Yegâne önderimiz Rasulullah (s.a.s.), Rabbimiz Allah’ın buyurduğunu açıklıyordu… Malum olduğu üzere Rabbimiz Allah, Rasulü (s.a.s.)’e Kur’ân’ı açıklama vazifesini vermiştir… (20) Rasulullah (s.a.s.)’in vazifesi, kendisine inzâl edilen Kur’ân-ı Kerim’i kullara açıklamak ve nasıl uygulanacağını yaşayarak gösterip örnek olmaktı…(21)

Rasulullah, (s.a.s.), Kalî, Fiilî ve Takrirî Sünnetiyle Rabbimiz Allah’ın Kelâmı ve emirlerin olan Kur’ân-ı Kerim’i insanların anlayacakları şekilde açıklıyordu… O’nun ahlâkı, Kur’ân’ın kendisiydi… Böyle açıklamıştı mü’minlerin annesi Aişe (r.anha)!… (22)

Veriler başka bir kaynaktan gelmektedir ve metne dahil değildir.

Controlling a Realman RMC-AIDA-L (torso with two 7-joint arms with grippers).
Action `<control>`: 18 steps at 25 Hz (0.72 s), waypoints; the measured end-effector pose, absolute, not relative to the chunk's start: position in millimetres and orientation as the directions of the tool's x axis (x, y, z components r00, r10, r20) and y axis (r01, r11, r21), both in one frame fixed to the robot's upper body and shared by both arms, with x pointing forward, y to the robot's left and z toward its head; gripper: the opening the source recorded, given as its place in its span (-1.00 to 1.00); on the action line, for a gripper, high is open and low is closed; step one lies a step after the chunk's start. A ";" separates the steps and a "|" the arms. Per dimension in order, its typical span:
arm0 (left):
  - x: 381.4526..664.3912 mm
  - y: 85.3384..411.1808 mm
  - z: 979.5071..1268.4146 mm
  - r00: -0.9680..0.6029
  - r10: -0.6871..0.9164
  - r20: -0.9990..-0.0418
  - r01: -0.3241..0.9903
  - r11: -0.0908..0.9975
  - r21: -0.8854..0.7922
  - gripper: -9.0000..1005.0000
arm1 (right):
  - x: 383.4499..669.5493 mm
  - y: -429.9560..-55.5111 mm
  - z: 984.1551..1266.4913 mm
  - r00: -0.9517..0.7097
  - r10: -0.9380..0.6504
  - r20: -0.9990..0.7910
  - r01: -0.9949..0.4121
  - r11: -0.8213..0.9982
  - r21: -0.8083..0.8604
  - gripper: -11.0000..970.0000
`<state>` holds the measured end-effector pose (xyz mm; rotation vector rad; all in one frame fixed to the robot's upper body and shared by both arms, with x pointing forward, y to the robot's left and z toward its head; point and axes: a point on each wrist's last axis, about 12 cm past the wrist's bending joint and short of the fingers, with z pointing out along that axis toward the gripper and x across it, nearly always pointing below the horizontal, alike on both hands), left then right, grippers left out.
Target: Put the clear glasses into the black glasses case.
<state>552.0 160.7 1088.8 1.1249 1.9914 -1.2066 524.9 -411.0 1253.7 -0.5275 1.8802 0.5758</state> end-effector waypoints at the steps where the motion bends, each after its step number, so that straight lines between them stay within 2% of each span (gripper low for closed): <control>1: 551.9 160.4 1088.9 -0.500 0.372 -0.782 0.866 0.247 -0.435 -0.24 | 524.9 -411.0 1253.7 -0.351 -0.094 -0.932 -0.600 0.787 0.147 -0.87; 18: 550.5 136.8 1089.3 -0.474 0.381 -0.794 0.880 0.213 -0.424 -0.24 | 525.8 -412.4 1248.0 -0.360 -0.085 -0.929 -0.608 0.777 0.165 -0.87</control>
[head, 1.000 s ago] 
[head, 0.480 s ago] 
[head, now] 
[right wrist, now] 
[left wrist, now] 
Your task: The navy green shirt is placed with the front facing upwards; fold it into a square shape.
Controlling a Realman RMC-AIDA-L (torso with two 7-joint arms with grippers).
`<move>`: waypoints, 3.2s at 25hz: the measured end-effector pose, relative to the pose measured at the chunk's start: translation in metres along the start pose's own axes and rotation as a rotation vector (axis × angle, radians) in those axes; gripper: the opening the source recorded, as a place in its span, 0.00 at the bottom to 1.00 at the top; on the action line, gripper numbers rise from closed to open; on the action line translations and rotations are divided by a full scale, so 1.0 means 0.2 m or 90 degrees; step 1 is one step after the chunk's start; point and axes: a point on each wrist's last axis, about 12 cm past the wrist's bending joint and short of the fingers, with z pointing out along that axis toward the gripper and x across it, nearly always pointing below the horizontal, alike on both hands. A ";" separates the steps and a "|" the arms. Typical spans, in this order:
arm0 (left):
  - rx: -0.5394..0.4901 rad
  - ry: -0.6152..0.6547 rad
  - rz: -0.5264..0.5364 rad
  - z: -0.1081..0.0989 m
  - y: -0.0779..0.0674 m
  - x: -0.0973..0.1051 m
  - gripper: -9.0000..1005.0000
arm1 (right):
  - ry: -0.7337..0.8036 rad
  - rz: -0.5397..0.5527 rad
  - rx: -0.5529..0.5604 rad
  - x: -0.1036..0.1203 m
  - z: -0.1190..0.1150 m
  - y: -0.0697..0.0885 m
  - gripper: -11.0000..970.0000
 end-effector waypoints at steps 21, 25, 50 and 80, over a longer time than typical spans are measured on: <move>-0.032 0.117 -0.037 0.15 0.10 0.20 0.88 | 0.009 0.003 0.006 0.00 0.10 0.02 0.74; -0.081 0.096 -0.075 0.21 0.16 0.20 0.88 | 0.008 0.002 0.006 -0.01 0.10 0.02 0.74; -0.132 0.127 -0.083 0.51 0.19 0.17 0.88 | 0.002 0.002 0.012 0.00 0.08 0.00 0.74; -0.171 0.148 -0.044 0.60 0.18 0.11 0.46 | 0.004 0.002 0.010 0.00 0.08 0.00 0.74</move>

Rabbimiz Allah, şöyle buyurur:

“Bizim uğrumuzda cihad edenlere, şübhesiz yollarımızı gösteririz. Gerçekten Allah, ihsan edenlerle beraberdir.” (23)

Meşhur müfessirlerden İbn Kesir (rh.a.), bu ayetin tefsirinde şunları kaydeder:

“Bizim uğrumuzda mücahede edenleri” ayetinde, Allah Rasulü (s.a.s.), Ashab’ı ve kıyamet gününe kadar O’na tabi olanlar kasdedilmektedir.

“(İşte onları) elbette yollarımıza eriştiririz (dünyada ve ahirette yollarımızı onlara gösteririz.).”

İbn Ebi Hatim der ki:

— Bize babamın… Akkâ ahalisinden Ebu Ahmed Abbas el-Hemedanî’den rivayetinde göre, O:

“Bizim uğrumuzda mücahede edenleri, elbette yollarımıza eriştiririz. Şübhesiz ki Allah, ihsan edenlerle beraberdir.” ayeti hakkında şöyle demiştir:

— Bildikleri ile amel edenleri Allah, bilmediklerine eriştirecektir.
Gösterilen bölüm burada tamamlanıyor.